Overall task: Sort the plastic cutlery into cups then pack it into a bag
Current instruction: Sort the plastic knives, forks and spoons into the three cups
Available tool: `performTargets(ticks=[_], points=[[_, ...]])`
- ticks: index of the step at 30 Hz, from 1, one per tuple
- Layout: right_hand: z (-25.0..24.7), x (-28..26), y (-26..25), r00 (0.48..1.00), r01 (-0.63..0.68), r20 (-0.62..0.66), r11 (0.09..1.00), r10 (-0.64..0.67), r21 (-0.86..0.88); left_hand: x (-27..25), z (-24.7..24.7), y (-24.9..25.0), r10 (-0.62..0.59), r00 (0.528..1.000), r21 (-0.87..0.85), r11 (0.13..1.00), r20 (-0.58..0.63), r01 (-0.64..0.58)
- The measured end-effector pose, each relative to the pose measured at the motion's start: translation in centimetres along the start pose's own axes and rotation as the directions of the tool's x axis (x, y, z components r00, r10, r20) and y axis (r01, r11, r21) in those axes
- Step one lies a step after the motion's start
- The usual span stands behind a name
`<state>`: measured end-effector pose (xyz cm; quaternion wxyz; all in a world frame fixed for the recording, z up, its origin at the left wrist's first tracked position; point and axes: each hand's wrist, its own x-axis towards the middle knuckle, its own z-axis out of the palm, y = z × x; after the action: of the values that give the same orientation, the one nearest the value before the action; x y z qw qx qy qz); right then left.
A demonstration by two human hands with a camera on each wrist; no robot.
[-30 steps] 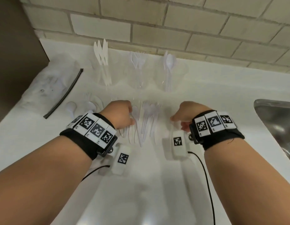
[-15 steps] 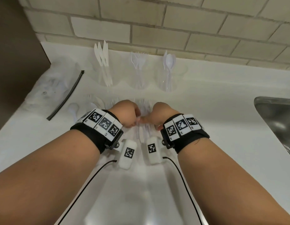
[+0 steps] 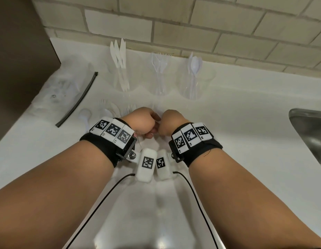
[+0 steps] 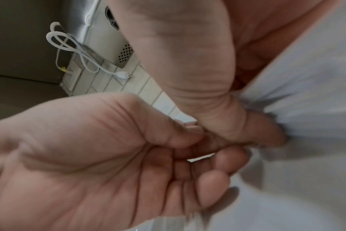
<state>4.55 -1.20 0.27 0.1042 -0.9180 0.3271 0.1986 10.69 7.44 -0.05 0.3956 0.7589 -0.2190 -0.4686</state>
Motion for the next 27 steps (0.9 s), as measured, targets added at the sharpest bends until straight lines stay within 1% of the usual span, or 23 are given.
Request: performTargets(ticks=[2, 4, 5, 6, 9, 11, 12, 13, 14, 15, 16, 17, 18, 19, 20, 21, 22, 23, 24, 25, 26, 27], points=[[0.3, 0.1, -0.4, 1.000, 0.002, -0.014, 1.000, -0.002, -0.007, 0.1, -0.1, -0.3, 0.012, 0.999, -0.043, 0.999, -0.051, -0.014], [0.8, 0.3, -0.3, 1.000, -0.015, -0.011, 1.000, 0.015, -0.005, -0.1, -0.2, -0.4, -0.005, 1.000, -0.169, 0.986, -0.019, 0.002], [1.0, 0.5, -0.2, 1.000, -0.007, -0.016, 1.000, 0.008, 0.005, -0.2, -0.2, -0.4, -0.013, 1.000, -0.198, 0.980, -0.007, 0.011], [1.0, 0.4, -0.2, 1.000, 0.002, -0.024, 1.000, -0.001, 0.024, -0.3, -0.2, -0.4, -0.022, 1.000, -0.200, 0.980, -0.003, 0.020], [1.4, 1.4, -0.3, 1.000, -0.012, 0.013, 0.999, 0.012, -0.038, -0.4, -0.2, -0.4, -0.017, 1.000, -0.204, 0.979, 0.009, 0.019], [1.2, 1.6, -0.6, 0.998, -0.063, -0.009, 0.997, 0.064, 0.053, -0.6, -0.1, -0.4, -0.012, 1.000, -0.219, 0.976, 0.010, 0.013], [1.0, 1.5, -0.5, 0.998, -0.056, -0.012, 0.996, 0.057, 0.075, -0.7, -0.2, -0.5, -0.014, 1.000, -0.242, 0.970, 0.005, 0.015], [0.6, 1.1, -0.3, 0.999, -0.039, -0.008, 0.994, 0.040, 0.101, -0.6, -0.2, -0.5, -0.018, 1.000, -0.287, 0.958, -0.003, 0.017], [0.1, 0.8, 0.0, 0.999, -0.019, -0.032, 0.990, 0.024, 0.136, -0.7, -0.3, -0.5, -0.019, 1.000, -0.350, 0.937, -0.019, 0.011], [-0.5, 0.5, 0.4, 0.997, 0.007, -0.082, 0.980, 0.010, 0.200, -0.7, -0.6, -0.5, -0.023, 0.998, -0.417, 0.909, -0.054, -0.002], [-1.2, 0.1, 0.7, 0.993, 0.024, -0.119, 0.948, 0.015, 0.316, -0.7, -0.9, -0.5, -0.029, 0.995, -0.491, 0.871, -0.097, -0.022], [-1.8, -0.2, 1.0, 0.986, 0.064, -0.166, 0.864, 0.022, 0.499, -0.7, -1.4, -0.6, -0.036, 0.991, -0.573, 0.818, -0.128, -0.044], [-2.4, -0.6, 1.2, 0.976, 0.143, -0.216, 0.679, 0.024, 0.720, -0.7, -1.9, -0.7, -0.041, 0.991, -0.666, 0.744, -0.130, -0.057], [-3.0, -1.0, 1.2, 0.968, 0.228, -0.251, 0.417, 0.000, 0.880, -0.8, -2.4, -0.8, -0.045, 0.993, -0.748, 0.661, -0.107, -0.051], [-3.6, -1.6, 1.0, 0.958, 0.287, -0.283, 0.150, -0.049, 0.946, -1.0, -2.9, -1.0, -0.043, 0.997, -0.809, 0.587, -0.066, -0.028], [-4.0, -1.9, 0.8, 0.938, 0.324, -0.328, -0.056, -0.107, 0.944, -1.1, -3.4, -1.2, -0.036, 0.999, -0.842, 0.539, -0.014, 0.008], [-4.4, -2.2, 0.4, 0.913, 0.347, -0.378, -0.199, -0.150, 0.916, -1.2, -3.7, -1.3, -0.025, 0.999, -0.858, 0.512, 0.041, 0.048], [-4.7, -2.4, -0.1, 0.885, 0.371, -0.430, -0.286, -0.178, 0.883, -1.3, -3.9, -1.4, -0.016, 0.996, -0.861, 0.502, 0.091, 0.087], [-4.8, -2.6, -0.7, 0.859, 0.394, -0.473, -0.335, -0.196, 0.856, -1.6, -4.0, -1.4, -0.002, 0.990, -0.862, 0.492, 0.139, 0.122], [-4.8, -2.5, -1.3, 0.842, 0.415, -0.500, -0.349, -0.202, 0.840, -1.8, -4.0, -1.4, 0.014, 0.984, -0.865, 0.480, 0.177, 0.149], [-4.6, -2.5, -1.8, 0.832, 0.433, -0.515, -0.340, -0.207, 0.835, -2.1, -4.0, -1.2, 0.043, 0.978, -0.876, 0.453, 0.206, 0.165], [-4.2, -2.6, -2.3, 0.832, 0.450, -0.518, -0.302, -0.199, 0.840, -2.5, -4.0, -1.1, 0.069, 0.975, -0.894, 0.418, 0.211, 0.164]])
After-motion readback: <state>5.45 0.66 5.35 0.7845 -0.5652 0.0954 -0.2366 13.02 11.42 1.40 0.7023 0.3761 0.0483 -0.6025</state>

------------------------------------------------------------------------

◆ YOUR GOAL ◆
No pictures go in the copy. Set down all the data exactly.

◆ EXERCISE ANSWER ◆
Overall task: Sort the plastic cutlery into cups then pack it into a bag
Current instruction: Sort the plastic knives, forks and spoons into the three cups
Available tool: `performTargets(ticks=[_], points=[[_, ...]])`
- ticks: index of the step at 30 Hz, from 1, one per tuple
- Layout: right_hand: z (-25.0..24.7), x (-28..26), y (-26..25), r00 (0.48..1.00), r01 (-0.63..0.68), r20 (-0.62..0.66), r11 (0.09..1.00), r10 (-0.64..0.67), r21 (-0.86..0.88); left_hand: x (-27..25), z (-24.7..24.7), y (-24.9..25.0), r10 (-0.62..0.59), r00 (0.528..1.000), r21 (-0.87..0.85), r11 (0.13..1.00), r20 (-0.58..0.63), r01 (-0.64..0.58)
- The measured end-effector pose, each relative to the pose measured at the motion's start: translation in centimetres along the start pose's own axes and rotation as the directions of the tool's x axis (x, y, z components r00, r10, r20) and y axis (r01, r11, r21) in those axes
- Step one lies a step after the motion's start
- The usual span stands behind a name
`<state>`: measured end-effector pose (xyz cm; quaternion wxyz; all in a world frame fixed for the recording, z up, its origin at the left wrist's first tracked position; point and axes: each hand's wrist, its own x-axis towards the middle knuckle, its own z-axis out of the palm, y = z × x; after the action: of the values that give the same orientation, the one nearest the value before the action; x y z qw qx qy qz); right then left.
A demonstration by two human hands with a camera on each wrist; no robot.
[-30 steps] 
[-15 steps] 
[+0 steps] 
[+0 steps] 
<state>4.55 -1.20 0.27 0.1042 -0.9180 0.3271 0.1986 10.69 7.44 -0.05 0.3956 0.7589 -0.2190 -0.4686</state>
Motion for the next 27 steps (0.9 s), as measured, targets added at the sharpest bends until straight lines stay within 1% of the usual span, or 23 are given.
Request: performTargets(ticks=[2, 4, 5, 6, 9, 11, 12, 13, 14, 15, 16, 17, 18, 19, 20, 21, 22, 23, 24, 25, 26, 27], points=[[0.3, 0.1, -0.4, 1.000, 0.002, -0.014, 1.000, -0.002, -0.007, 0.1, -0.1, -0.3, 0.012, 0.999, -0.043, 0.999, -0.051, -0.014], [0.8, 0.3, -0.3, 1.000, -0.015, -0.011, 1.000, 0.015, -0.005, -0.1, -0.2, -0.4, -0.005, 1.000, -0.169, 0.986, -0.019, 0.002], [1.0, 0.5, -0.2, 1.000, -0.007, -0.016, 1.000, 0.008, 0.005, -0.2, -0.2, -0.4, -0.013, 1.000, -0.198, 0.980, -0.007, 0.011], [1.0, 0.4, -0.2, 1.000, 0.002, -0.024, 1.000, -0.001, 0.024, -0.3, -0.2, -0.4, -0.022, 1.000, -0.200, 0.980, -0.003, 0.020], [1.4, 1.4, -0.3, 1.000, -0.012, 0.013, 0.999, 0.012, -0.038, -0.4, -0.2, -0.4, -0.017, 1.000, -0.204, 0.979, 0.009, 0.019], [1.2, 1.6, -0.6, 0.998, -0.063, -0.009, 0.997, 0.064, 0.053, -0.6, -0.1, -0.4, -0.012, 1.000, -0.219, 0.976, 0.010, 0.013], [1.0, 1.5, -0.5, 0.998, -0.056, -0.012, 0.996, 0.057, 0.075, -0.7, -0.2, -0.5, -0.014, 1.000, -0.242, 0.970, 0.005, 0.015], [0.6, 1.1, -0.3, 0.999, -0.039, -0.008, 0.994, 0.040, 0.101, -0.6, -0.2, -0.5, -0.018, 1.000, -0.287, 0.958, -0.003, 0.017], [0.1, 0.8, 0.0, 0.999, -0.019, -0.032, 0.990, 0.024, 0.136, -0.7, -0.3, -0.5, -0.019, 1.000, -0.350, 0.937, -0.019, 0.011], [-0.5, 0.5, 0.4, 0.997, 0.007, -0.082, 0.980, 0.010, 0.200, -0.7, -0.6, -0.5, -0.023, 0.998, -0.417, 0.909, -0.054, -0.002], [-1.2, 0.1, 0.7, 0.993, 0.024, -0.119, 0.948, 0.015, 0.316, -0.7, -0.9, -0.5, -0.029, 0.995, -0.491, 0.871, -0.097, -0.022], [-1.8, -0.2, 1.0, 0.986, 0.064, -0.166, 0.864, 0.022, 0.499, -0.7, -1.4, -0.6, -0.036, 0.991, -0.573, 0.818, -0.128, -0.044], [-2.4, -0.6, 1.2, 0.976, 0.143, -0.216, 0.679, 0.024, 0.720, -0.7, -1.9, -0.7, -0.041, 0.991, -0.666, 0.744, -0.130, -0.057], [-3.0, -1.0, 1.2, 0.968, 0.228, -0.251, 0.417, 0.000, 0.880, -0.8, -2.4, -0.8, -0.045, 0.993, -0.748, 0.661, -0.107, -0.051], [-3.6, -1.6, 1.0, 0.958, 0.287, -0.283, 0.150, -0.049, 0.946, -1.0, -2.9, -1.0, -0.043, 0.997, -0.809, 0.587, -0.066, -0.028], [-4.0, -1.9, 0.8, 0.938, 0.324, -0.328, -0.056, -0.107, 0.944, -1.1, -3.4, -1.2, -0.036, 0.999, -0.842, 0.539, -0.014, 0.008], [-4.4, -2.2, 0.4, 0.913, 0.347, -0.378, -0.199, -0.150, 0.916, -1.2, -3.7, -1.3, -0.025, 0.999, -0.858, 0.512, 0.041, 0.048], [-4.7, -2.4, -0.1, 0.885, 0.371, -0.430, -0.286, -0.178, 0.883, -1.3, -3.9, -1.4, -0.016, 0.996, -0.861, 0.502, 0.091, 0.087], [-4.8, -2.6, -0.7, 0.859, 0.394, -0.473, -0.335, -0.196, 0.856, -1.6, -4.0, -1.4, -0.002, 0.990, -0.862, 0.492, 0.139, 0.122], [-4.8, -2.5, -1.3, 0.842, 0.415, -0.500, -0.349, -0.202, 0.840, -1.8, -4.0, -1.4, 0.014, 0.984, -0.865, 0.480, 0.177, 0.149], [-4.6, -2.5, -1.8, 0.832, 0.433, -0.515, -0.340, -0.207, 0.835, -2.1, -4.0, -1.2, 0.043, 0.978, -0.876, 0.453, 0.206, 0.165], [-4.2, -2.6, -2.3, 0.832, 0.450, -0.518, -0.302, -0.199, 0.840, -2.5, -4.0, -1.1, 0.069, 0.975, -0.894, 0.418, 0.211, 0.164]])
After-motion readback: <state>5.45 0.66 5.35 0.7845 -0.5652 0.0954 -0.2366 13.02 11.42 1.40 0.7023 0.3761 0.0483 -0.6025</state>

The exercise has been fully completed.